# Hi my name is Mike



## BostonMike (May 5, 2010)

I'm looking forward to participating in this forum. I live near Boston with my lovely wife and four cats. They are a family. A mother and her three kittens. Rescue cats. All girls. One big happy family. Except the mother she smacks them frequently. ;-)


----------



## Kaylesh (Aug 22, 2010)

Hiya Mike
Welcome to the forum. I'm originally from Medfield,Mass (grew up,.graduated etc ) Lived in Medway then.. In 1999 i made a huge leap across the pond and have lived in Scotland since then. Worked my way up the immigration ladder and have had dual citizenship for many years now. 
Its a informative,friendly place here. 
Kay


----------



## grrawritsjordi (Dec 29, 2012)

Hi Mike!

Welcome to the forum. Everyone here is really cool!


----------



## Marcia (Dec 26, 2010)

Hi Mike! Sounds like you've got quite the little family there!!


----------



## BostonMike (May 5, 2010)

We've got two black cats and two tabbies. I'll have to post some pix. I was a dog lover, cats not so much and then I met my wife. I think I love cats more now.


----------



## Mitts & Tess (Sep 4, 2004)

Welcome Mike! Bless you for giving two black cats a home. I dont know if your aware of this but they are diffacult to adopt out because of their color just like large black dogs are! You will learn a lot here. I look forward to seeing pictures of your fur family!


----------



## BostonMike (May 5, 2010)

We are aware. We got the three kittens and left the mother at the shelter. My wife would call the shelter from time to time to ask for her and nobody wanted her. Beautiful long black hair. She's gorgous. Any after close to two month my wife couldn't take it any more and went and got her. We were expecting a happy family reunion. Evedently she thought she was free of them now she's trapped 24/7. haha


----------



## bluemilk (Oct 3, 2005)

Welcome to CF,Mike!

A great cat site! 

Where everybody knows your name!


----------



## Arianwen (Jun 3, 2012)

Sounds wonderful!
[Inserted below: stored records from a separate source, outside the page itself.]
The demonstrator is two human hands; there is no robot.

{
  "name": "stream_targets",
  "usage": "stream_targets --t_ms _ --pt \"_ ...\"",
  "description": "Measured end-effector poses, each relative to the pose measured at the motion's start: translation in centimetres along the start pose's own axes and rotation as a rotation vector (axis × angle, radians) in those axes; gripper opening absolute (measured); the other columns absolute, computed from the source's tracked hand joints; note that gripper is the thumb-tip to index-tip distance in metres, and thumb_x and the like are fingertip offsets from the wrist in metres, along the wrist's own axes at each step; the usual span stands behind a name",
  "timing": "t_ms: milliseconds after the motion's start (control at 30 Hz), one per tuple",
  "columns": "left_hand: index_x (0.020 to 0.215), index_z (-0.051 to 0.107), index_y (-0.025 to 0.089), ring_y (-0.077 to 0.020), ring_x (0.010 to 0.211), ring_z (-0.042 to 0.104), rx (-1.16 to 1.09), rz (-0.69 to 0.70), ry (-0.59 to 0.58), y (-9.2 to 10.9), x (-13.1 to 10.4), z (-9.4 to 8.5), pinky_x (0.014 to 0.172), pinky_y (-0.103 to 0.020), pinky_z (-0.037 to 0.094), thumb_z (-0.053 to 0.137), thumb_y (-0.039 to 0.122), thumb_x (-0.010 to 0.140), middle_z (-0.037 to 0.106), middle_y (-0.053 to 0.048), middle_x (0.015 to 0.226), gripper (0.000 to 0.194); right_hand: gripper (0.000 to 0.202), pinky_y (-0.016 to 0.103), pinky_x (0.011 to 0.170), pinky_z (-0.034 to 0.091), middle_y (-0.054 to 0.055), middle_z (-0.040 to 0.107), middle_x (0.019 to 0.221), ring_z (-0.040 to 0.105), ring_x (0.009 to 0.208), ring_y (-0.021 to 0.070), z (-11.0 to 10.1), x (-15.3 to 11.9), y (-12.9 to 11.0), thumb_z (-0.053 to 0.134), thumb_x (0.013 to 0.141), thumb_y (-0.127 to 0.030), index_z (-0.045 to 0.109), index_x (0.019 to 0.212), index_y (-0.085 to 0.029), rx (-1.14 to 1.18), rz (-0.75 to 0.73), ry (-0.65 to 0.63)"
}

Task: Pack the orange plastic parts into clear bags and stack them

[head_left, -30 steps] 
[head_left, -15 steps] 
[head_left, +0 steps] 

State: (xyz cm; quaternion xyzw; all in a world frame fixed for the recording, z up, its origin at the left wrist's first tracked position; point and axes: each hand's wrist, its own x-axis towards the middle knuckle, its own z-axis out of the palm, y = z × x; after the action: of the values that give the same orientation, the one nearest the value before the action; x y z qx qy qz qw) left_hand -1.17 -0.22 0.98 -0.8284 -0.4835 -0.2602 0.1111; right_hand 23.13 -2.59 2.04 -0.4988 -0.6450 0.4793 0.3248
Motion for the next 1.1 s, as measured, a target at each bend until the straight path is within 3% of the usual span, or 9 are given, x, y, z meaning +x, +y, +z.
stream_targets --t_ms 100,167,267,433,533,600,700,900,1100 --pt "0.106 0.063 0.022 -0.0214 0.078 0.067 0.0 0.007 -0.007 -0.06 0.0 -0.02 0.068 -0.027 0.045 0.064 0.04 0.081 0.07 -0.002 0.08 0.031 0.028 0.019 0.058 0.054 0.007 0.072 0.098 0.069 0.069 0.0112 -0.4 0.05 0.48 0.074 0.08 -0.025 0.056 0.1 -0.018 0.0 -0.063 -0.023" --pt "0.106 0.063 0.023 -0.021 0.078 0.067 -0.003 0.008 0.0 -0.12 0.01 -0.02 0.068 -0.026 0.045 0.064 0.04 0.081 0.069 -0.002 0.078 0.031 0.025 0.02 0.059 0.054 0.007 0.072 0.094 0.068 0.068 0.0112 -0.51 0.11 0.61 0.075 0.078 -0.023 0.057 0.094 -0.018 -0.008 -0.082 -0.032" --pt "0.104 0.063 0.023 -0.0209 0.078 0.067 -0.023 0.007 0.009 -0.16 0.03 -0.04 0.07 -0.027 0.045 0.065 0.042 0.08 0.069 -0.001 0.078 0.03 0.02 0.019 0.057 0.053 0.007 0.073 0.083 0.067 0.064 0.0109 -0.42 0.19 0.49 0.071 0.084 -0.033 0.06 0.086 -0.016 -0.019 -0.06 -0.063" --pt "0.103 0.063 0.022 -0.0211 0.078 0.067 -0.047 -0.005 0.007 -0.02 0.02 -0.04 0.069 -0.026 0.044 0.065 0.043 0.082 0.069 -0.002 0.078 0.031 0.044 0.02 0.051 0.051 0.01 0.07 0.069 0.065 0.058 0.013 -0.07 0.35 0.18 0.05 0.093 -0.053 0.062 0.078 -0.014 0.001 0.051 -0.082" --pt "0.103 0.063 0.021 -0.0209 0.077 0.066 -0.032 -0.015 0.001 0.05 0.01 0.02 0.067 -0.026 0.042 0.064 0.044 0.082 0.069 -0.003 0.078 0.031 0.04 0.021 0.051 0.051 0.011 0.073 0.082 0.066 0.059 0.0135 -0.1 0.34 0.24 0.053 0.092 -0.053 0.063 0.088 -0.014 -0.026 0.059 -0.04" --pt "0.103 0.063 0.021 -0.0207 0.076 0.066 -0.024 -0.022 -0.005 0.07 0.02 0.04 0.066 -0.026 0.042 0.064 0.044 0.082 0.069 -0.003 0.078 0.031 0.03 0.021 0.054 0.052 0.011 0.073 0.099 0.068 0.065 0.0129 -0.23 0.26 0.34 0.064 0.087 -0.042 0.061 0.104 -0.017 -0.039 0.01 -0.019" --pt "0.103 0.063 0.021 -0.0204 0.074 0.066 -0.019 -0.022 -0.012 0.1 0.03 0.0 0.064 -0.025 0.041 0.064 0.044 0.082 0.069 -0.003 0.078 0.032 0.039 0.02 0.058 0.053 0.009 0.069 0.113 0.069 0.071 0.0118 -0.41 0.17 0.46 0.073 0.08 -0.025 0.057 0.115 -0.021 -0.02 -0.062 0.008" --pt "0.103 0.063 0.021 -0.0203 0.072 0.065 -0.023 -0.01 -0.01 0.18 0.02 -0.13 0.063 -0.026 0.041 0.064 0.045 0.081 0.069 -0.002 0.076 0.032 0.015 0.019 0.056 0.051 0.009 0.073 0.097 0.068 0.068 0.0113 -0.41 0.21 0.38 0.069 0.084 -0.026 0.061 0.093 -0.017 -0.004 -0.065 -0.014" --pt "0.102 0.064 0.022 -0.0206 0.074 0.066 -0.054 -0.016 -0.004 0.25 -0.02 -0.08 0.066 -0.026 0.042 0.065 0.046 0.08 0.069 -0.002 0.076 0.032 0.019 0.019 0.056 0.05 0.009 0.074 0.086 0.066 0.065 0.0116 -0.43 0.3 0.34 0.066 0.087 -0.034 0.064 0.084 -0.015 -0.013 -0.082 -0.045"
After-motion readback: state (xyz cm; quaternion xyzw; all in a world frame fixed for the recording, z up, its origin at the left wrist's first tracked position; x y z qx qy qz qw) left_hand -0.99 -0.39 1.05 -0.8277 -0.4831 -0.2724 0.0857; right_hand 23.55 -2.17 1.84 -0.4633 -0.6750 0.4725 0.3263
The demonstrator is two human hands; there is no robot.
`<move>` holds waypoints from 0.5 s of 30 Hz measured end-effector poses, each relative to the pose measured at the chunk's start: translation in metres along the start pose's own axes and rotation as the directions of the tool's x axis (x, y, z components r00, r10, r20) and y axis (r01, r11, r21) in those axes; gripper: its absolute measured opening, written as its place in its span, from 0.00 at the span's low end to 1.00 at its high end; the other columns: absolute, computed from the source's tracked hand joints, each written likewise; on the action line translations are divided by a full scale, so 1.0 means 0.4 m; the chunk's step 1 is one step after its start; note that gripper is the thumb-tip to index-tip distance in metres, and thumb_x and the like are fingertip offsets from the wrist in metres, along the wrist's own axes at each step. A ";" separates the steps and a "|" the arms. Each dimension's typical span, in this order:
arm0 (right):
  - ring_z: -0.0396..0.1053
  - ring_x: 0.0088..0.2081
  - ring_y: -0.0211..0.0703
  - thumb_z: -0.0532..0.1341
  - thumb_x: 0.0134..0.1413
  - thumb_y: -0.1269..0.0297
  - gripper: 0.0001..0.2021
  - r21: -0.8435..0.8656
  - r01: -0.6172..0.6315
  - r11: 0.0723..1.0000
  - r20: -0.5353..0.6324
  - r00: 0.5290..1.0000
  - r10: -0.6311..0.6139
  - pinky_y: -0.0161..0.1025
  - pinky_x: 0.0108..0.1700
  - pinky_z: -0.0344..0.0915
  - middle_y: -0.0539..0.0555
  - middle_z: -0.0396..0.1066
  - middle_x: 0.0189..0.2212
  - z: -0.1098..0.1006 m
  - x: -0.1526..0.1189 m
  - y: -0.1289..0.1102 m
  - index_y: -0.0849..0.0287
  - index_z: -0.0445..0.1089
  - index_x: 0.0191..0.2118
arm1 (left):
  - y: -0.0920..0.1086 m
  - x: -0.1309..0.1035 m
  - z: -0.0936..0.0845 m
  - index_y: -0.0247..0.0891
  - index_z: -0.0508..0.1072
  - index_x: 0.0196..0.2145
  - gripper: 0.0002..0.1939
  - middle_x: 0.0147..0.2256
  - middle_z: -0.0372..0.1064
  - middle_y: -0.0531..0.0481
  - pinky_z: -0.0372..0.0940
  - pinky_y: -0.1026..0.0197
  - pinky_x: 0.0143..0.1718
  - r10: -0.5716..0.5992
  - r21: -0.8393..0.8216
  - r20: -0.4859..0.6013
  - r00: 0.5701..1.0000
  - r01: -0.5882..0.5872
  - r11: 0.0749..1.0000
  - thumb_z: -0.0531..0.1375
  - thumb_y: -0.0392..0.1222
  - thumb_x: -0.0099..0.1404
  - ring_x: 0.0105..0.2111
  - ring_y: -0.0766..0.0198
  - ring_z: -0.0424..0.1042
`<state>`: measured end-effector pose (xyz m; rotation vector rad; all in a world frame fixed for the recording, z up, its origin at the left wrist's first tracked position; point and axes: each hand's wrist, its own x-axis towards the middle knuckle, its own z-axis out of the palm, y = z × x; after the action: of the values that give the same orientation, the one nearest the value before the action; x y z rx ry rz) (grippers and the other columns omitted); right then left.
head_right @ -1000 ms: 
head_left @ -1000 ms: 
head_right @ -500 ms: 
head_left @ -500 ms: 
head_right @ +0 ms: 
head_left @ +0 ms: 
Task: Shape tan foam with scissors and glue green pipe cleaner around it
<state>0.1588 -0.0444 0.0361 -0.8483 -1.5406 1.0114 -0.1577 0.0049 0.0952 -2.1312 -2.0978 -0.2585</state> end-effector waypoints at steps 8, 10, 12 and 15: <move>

It's not abnormal fro mother cats to smack their kids!


----------



## Jakiepoo (Jan 5, 2013)

Welcome Mike, aha little mommy sounds wonderful, reminds me of our old cat!


----------



## BostonMike (May 5, 2010)

I believe she does love them. She’s just trying to teach them proper cat etiquette. You know … respect your elders, wait your turn, don’t get to close, etc. haha 
I did post some pix of my cats in my profile. I tried to add them to my signature like you guys but I did something wrong and it didn’t work.


----------